I gather data from 4 df\'s and would like to merge them by rownames. I am looking for an efficient way to do this. This is a simplified version of the data I have.
Three lines of code will give you the exact same result:
dat2 <- cbind(df1, df2, df3, df4)
colnames(dat2)[-(1:7)] <- paste(paste('V', rep(1:100, 2),sep = ''),
rep(c('x', 'y'), each = 100), sep = c('.'))
all.equal(dat,dat2)
Ah I see, now I understand why you are getting into so much pain. Using the old for
loop surely does the trick. Maybe there are even more clever solutions
rn <- rownames(df1)
l <- list(df1, df2, df3, df4)
dat <- l[[1]]
for(i in 2:length(l)) {
dat <- merge(dat, l[[i]], by= "row.names", all.x= F, all.y= F) [,-1]
rownames(dat) <- rn
}
Editing your function, I have came up with the function which allows you to merge more data frames by a specific column key (name of the column). The resulted data frame includes all the variable of the merged data frames (if you wanna keep just the common variables (excluding NA, use: all.x= FALSE, all.y= FALSE
)
MyMerge <- function(x, y){
df <- merge(x, y, by= "name of the common column", all.x= TRUE, all.y= TRUE)
return(df)
}
new.df <- Reduce(MyMerge, list(df1, df2, df3, df4))
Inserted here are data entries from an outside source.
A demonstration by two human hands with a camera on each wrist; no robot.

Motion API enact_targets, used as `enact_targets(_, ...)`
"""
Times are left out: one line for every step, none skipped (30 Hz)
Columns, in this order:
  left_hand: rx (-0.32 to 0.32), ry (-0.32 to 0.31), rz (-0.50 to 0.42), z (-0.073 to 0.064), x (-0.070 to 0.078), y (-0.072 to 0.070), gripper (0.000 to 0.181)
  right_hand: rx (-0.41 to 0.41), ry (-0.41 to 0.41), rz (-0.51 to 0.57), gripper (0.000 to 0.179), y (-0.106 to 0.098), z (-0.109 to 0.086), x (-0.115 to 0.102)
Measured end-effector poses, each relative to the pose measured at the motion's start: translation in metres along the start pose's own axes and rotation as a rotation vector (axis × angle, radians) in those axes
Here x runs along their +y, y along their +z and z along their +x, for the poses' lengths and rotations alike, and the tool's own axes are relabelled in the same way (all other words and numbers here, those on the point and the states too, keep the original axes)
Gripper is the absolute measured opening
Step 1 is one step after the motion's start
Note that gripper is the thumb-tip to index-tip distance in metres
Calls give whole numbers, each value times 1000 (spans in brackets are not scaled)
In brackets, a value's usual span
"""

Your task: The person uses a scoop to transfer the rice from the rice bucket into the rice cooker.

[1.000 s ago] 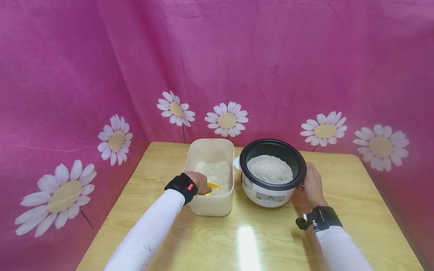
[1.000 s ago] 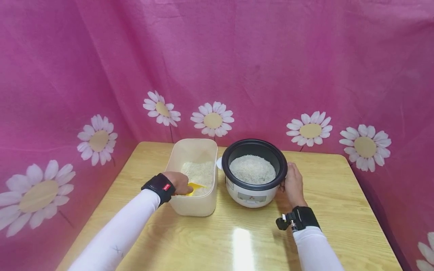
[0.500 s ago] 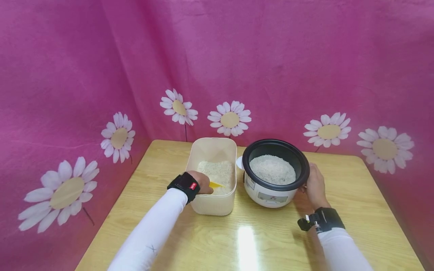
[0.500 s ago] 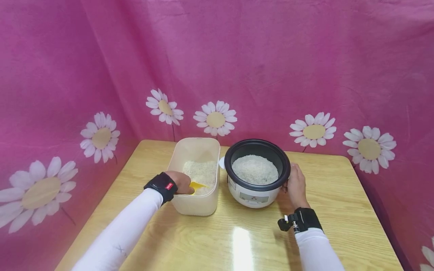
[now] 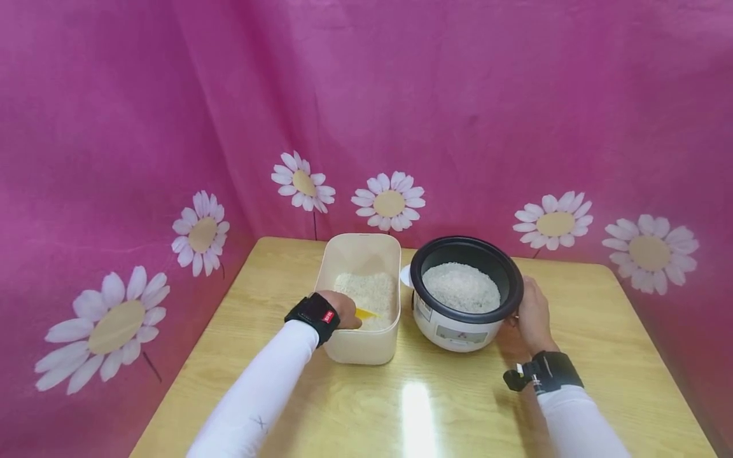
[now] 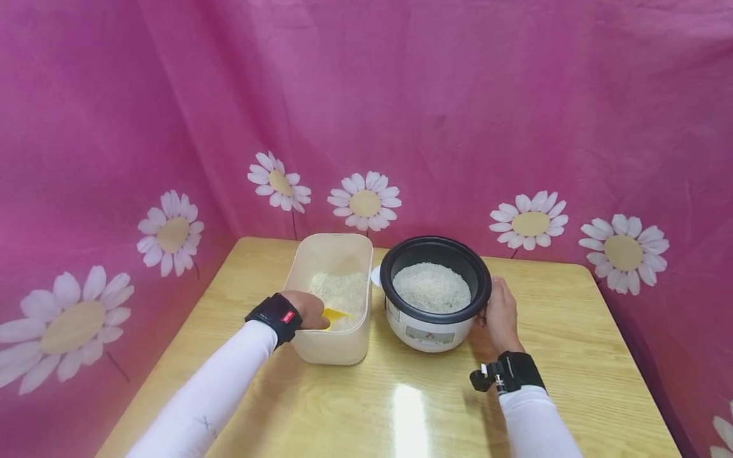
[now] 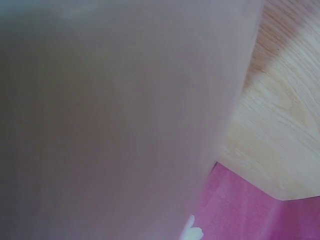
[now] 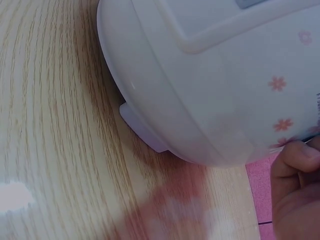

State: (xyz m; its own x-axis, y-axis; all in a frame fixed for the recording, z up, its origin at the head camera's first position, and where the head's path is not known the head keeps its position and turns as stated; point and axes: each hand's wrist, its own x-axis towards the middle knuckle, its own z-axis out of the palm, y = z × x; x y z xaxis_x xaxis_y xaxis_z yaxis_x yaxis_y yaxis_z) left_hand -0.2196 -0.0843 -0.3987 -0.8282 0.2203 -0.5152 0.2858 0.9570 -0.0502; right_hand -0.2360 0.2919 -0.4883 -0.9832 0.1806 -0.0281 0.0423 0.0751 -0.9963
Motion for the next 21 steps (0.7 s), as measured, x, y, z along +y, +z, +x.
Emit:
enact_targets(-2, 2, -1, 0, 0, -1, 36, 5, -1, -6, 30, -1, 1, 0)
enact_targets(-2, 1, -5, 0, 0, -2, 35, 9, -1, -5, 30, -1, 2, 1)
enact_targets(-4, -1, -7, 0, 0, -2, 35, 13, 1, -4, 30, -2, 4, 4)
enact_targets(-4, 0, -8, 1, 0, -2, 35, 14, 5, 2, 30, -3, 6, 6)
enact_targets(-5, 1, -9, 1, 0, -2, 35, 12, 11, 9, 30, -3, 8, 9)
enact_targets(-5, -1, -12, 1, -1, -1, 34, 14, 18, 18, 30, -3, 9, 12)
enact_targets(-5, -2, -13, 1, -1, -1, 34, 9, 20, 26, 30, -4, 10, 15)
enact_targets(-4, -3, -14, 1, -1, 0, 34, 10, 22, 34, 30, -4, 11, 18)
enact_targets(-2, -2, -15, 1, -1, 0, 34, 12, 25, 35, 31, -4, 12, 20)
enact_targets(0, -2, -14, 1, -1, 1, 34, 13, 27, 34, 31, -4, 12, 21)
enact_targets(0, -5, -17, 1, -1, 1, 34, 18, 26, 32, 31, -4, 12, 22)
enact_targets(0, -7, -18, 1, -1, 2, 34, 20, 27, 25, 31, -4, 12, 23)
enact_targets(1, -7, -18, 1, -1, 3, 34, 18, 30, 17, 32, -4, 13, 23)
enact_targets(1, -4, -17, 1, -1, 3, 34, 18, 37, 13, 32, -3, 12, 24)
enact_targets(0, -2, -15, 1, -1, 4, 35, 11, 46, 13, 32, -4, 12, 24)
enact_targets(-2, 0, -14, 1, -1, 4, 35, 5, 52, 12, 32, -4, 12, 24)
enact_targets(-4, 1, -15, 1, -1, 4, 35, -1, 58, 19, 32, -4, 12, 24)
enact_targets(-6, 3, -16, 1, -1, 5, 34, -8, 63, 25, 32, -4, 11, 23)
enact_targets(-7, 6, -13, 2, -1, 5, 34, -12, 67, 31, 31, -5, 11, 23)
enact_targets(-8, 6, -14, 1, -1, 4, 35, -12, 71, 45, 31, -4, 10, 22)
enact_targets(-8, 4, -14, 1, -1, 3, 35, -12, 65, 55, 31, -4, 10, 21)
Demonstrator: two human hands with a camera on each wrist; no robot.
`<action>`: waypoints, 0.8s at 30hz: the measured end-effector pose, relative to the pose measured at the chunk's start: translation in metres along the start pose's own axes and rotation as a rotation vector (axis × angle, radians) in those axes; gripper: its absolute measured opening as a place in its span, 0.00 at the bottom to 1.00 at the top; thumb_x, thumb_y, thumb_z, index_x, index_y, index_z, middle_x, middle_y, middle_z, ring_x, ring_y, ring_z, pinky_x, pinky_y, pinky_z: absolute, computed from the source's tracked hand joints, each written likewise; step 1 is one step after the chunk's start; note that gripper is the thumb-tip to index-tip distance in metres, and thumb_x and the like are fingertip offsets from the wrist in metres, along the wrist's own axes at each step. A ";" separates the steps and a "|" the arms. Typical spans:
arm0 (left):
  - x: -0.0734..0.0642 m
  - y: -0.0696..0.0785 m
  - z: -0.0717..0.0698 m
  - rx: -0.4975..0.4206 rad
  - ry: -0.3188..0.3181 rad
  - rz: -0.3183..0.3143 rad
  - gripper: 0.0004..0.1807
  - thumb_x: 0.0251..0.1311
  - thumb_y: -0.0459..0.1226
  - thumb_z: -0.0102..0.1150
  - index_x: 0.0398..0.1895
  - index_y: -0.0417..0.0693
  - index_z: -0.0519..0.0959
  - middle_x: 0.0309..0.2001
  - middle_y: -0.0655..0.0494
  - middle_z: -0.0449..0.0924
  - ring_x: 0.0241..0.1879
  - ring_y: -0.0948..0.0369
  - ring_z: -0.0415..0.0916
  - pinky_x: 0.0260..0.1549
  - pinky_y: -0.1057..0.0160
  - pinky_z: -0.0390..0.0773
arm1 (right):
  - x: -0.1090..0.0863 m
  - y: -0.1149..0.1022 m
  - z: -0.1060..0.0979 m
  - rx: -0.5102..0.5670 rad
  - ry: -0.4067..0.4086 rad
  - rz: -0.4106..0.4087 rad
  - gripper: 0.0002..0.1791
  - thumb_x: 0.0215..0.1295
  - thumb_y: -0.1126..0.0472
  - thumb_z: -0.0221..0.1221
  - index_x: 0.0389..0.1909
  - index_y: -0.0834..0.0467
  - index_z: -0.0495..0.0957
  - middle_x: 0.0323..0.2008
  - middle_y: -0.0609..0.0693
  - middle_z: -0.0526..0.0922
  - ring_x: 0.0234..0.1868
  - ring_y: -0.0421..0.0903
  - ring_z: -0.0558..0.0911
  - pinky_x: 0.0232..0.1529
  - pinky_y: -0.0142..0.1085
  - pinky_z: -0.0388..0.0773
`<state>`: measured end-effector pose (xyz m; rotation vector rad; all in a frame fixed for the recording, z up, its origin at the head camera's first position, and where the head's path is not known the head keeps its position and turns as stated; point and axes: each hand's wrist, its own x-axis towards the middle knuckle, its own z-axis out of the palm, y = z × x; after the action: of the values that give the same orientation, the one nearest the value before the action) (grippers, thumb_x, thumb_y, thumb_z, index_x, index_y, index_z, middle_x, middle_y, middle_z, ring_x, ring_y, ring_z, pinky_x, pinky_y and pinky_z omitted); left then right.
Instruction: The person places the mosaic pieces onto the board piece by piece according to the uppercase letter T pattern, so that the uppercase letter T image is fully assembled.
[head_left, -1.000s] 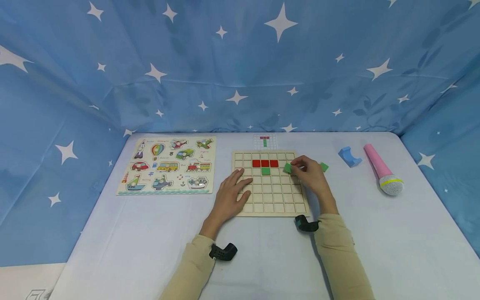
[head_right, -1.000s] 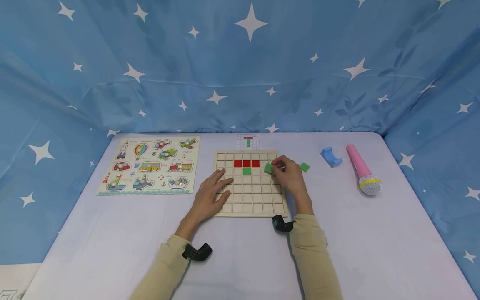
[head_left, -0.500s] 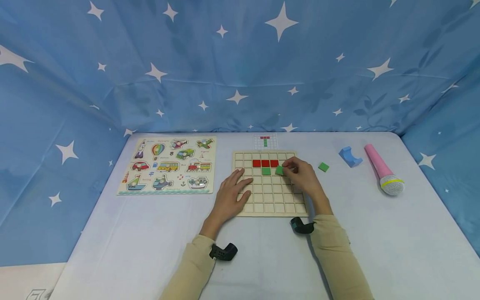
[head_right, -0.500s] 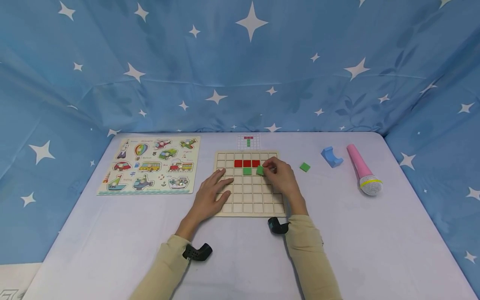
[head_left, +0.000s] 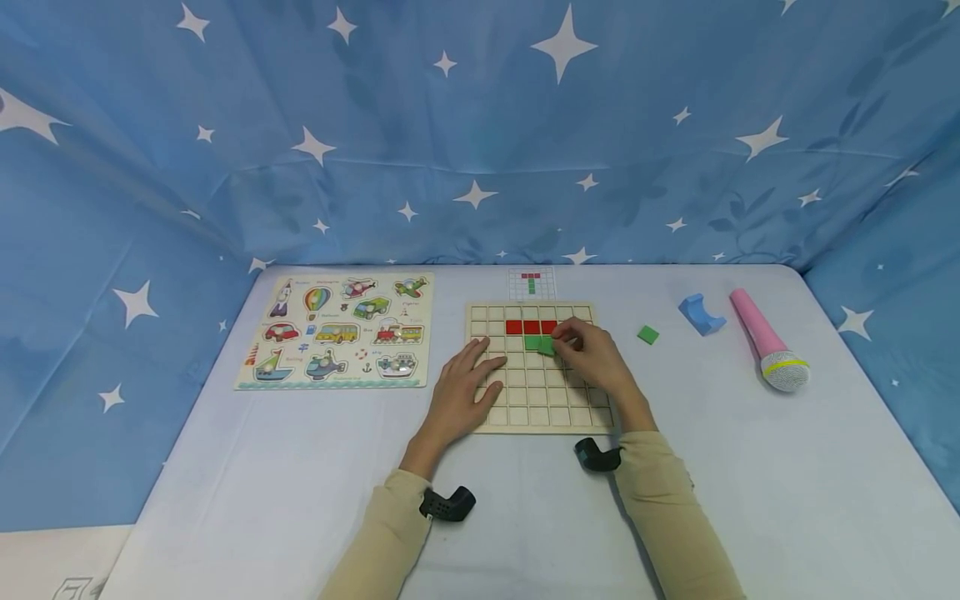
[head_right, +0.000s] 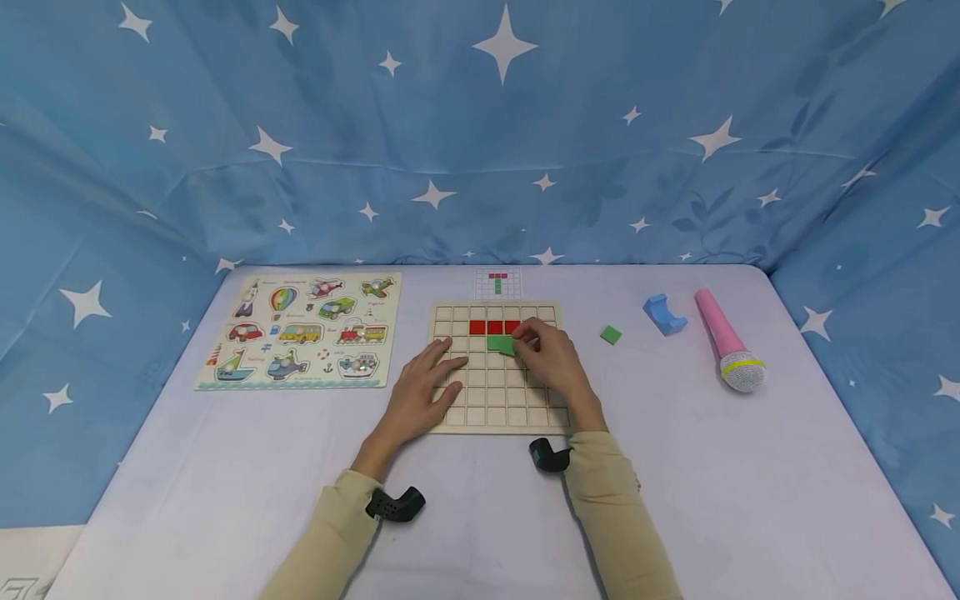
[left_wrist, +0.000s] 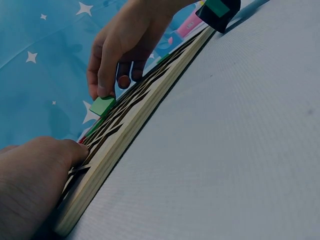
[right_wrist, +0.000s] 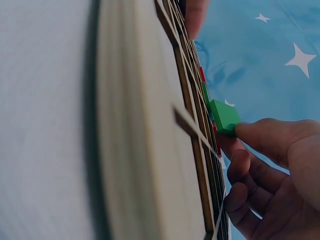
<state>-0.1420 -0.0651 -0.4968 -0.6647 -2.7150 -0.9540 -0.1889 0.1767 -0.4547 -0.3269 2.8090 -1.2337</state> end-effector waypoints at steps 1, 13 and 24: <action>0.000 0.000 0.000 0.000 0.000 -0.001 0.19 0.65 0.43 0.52 0.59 0.54 0.75 0.70 0.48 0.61 0.72 0.51 0.53 0.67 0.45 0.57 | 0.000 -0.001 0.000 -0.004 -0.002 -0.001 0.09 0.66 0.60 0.56 0.45 0.58 0.77 0.41 0.53 0.82 0.39 0.49 0.81 0.40 0.40 0.78; -0.001 0.001 0.000 0.007 -0.002 -0.002 0.19 0.65 0.44 0.52 0.59 0.54 0.75 0.70 0.48 0.61 0.72 0.51 0.54 0.67 0.45 0.58 | -0.001 -0.003 0.003 -0.022 -0.046 -0.045 0.09 0.66 0.60 0.56 0.44 0.58 0.77 0.40 0.55 0.83 0.36 0.48 0.82 0.40 0.42 0.79; 0.000 0.002 -0.002 0.013 -0.006 -0.008 0.19 0.65 0.43 0.52 0.59 0.55 0.75 0.70 0.49 0.61 0.72 0.51 0.54 0.67 0.46 0.58 | 0.000 -0.008 0.008 -0.037 -0.087 -0.062 0.08 0.66 0.59 0.57 0.42 0.56 0.79 0.37 0.51 0.83 0.33 0.43 0.79 0.37 0.36 0.76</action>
<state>-0.1408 -0.0646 -0.4944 -0.6551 -2.7287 -0.9367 -0.1863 0.1653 -0.4543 -0.4619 2.7701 -1.1500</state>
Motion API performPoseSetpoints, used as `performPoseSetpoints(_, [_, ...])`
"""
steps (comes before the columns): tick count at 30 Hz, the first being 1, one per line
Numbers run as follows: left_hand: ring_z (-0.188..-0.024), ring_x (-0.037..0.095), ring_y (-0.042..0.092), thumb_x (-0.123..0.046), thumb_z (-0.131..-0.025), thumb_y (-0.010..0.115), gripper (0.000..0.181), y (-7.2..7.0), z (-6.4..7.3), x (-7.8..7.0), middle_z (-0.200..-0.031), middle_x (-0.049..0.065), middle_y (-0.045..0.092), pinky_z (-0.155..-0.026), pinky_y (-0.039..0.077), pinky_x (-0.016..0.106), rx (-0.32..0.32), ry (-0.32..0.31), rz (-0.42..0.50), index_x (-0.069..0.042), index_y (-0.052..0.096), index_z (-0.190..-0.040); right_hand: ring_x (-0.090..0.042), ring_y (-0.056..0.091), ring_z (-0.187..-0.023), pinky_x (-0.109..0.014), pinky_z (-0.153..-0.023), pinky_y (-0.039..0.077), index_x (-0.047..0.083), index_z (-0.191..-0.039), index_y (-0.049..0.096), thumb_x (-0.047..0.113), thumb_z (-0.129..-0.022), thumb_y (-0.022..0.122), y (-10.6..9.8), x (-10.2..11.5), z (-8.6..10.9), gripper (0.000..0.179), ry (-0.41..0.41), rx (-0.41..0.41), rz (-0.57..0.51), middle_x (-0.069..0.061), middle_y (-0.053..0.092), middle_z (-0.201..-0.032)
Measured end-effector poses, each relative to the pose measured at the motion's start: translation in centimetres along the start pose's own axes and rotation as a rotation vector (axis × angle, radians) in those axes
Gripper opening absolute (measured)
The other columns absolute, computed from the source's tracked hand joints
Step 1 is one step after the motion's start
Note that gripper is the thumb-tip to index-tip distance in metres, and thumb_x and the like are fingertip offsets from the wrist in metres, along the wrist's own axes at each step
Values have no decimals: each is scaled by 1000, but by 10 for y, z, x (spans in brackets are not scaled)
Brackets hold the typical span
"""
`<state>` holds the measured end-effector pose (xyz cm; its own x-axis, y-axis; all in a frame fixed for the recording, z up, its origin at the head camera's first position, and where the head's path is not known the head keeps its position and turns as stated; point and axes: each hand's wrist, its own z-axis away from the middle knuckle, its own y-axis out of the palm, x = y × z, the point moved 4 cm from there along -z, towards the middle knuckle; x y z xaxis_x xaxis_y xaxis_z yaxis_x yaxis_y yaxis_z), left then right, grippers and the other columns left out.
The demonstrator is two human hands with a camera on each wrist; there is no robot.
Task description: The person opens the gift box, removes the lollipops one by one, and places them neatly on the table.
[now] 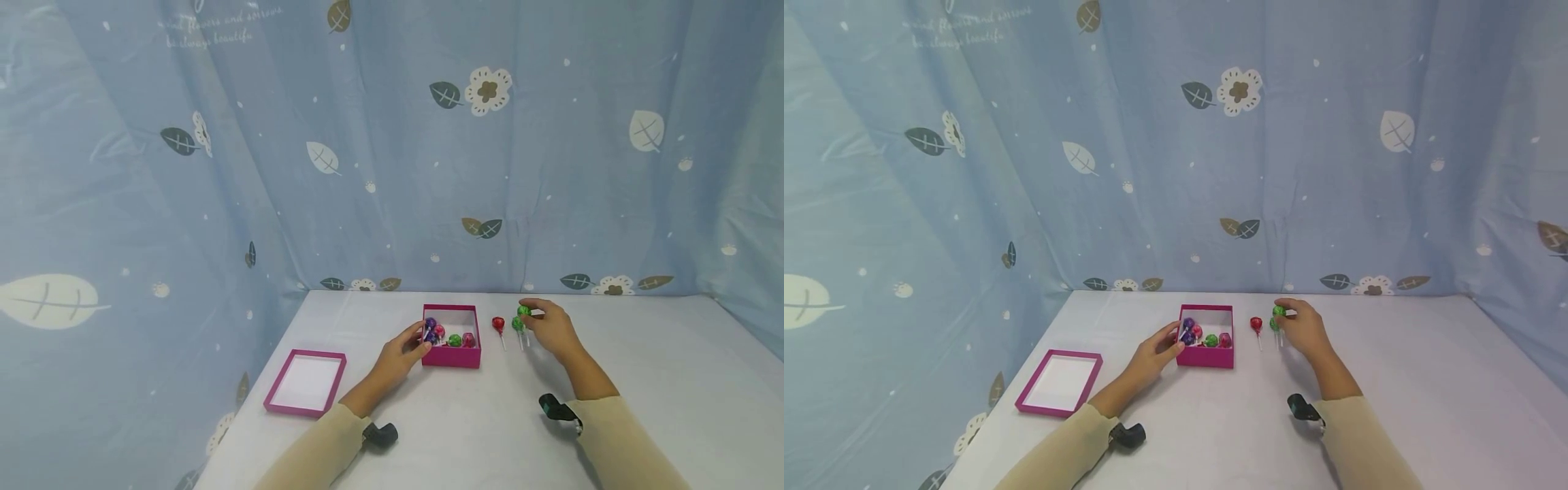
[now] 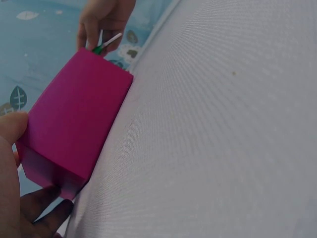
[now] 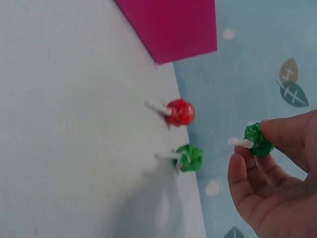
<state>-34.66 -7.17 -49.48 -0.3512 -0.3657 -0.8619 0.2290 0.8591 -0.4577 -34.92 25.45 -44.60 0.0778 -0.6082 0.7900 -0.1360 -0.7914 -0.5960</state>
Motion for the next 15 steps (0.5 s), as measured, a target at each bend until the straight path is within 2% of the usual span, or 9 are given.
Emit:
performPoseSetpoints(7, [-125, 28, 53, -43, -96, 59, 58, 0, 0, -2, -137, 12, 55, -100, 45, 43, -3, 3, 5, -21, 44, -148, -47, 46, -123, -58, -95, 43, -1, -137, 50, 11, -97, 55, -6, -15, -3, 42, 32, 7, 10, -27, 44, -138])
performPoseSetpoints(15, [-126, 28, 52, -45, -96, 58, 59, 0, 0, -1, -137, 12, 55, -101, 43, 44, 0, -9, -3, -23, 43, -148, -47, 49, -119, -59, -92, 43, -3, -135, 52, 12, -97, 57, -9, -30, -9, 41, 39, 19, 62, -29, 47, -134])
I have been looking for the same function. After trying a couple of the options here and others elsewhere. The easiest for me was:
cbind.data.frame( df1,df2,df3,df4....)
join_all
from plyr
will probably do what you want. But they all must be data frames and the rownames are added as a column
require(plyr)
df3 <- data.frame(df3)
df4 <- data.frame(df4)
df1$rn <- rownames(df1)
df2$rn <- rownames(df2)
df3$rn <- rownames(df3)
df4$rn <- rownames(df4)
df <- join_all(list(df1,df2,df3,df4), by = 'rn', type = 'full')
type
argument should help even if the rownames vary and do not match
If you do not want the rownames:
df$rn <- NULL